* _TASK ITEM_: From the entries below, copy every line where the string "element" appears.

########

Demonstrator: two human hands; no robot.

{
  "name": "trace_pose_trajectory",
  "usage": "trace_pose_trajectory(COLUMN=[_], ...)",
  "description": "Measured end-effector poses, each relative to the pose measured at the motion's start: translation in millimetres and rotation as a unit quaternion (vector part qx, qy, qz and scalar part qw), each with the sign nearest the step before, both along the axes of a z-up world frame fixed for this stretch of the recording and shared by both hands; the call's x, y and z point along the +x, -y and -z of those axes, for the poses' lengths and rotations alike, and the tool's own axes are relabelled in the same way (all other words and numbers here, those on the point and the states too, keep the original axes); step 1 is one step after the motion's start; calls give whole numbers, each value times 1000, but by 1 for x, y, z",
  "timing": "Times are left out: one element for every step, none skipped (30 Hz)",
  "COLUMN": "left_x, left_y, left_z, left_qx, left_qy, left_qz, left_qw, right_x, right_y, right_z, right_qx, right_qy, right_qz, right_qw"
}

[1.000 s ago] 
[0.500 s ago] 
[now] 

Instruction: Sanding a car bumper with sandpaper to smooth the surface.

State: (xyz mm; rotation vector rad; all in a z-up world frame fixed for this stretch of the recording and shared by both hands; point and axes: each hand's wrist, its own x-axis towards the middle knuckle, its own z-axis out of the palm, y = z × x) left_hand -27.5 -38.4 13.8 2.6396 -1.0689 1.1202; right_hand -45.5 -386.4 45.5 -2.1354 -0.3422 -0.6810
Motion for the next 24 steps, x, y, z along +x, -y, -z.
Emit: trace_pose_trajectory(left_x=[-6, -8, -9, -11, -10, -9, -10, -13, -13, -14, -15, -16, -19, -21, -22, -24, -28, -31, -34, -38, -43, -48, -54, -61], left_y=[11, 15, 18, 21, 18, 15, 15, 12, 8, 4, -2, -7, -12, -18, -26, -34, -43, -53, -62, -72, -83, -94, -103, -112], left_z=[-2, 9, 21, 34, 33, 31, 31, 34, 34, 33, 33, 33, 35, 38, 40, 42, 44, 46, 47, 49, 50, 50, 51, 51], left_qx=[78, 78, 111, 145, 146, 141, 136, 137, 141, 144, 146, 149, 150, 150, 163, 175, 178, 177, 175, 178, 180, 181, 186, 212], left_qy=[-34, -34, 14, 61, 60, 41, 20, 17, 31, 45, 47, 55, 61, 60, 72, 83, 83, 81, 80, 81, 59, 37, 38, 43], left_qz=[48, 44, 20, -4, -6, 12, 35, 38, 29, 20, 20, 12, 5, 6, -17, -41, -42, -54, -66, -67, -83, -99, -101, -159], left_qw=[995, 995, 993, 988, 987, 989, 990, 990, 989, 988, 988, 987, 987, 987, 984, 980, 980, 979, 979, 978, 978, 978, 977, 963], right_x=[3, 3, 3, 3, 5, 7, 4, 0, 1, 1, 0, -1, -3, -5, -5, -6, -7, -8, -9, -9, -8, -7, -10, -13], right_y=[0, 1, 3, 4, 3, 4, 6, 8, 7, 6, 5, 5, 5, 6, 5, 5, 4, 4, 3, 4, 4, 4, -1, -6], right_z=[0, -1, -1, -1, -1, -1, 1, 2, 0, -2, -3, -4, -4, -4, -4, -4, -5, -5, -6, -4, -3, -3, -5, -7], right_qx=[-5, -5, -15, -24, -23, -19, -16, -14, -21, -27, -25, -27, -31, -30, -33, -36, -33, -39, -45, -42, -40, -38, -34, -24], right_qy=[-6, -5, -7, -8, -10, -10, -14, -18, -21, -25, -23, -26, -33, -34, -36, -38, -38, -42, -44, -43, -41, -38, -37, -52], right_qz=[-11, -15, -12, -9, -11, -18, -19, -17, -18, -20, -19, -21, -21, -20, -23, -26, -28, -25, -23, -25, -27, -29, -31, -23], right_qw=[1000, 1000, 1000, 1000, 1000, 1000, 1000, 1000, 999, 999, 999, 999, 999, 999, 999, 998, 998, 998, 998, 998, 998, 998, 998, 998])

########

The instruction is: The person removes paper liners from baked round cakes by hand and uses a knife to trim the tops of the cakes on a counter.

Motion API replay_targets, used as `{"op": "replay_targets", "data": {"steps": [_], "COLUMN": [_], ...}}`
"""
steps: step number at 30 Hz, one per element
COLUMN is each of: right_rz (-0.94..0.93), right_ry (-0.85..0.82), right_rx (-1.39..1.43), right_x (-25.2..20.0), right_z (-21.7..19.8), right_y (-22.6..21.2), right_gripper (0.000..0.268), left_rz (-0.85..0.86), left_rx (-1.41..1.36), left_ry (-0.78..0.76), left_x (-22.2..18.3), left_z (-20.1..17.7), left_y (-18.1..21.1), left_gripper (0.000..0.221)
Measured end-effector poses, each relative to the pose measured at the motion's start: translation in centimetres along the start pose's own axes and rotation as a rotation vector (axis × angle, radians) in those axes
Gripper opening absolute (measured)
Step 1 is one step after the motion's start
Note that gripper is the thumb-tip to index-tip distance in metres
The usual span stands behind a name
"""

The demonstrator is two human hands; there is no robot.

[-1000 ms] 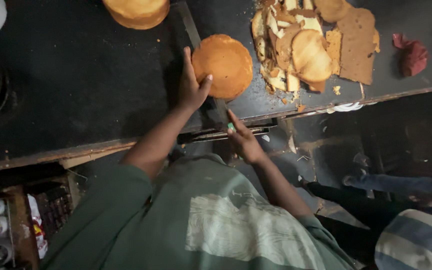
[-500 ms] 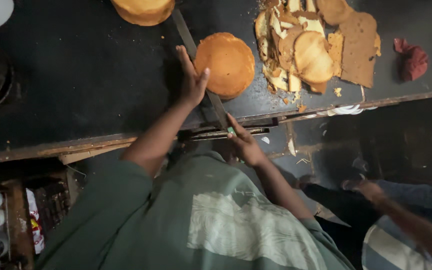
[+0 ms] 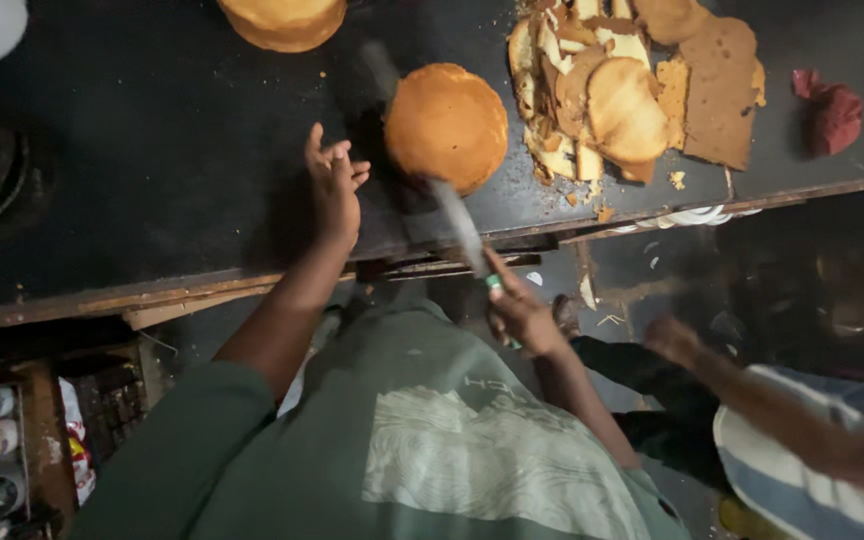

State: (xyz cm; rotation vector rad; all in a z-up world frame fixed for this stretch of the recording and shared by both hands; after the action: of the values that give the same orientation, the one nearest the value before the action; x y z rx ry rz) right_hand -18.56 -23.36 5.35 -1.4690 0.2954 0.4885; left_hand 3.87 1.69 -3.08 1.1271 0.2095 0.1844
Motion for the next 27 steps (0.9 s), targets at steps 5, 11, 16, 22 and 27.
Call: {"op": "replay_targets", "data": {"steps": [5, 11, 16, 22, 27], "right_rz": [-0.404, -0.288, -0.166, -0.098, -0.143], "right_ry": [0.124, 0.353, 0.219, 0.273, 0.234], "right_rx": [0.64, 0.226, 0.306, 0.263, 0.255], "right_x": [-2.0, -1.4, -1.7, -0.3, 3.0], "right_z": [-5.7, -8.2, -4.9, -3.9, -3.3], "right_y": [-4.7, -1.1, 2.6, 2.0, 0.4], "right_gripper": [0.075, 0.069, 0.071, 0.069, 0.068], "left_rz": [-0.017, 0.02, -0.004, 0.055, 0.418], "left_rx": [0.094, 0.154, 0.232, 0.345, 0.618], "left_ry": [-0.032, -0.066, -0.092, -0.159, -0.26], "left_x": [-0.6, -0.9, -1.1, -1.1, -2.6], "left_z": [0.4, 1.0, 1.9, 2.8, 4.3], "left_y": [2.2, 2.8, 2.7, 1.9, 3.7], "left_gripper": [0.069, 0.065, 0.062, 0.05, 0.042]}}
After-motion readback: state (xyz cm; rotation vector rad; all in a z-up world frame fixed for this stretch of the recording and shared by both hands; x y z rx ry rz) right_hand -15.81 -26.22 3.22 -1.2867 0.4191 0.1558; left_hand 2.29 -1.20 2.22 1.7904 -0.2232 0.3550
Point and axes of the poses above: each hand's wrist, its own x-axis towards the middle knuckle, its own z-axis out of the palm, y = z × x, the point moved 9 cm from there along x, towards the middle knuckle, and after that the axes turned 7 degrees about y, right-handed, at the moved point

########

* _ANSWER_:
  "timing": "Times are left out: one element for every step, none skipped (30 Hz)",
steps: step number at 30 Hz, one per element

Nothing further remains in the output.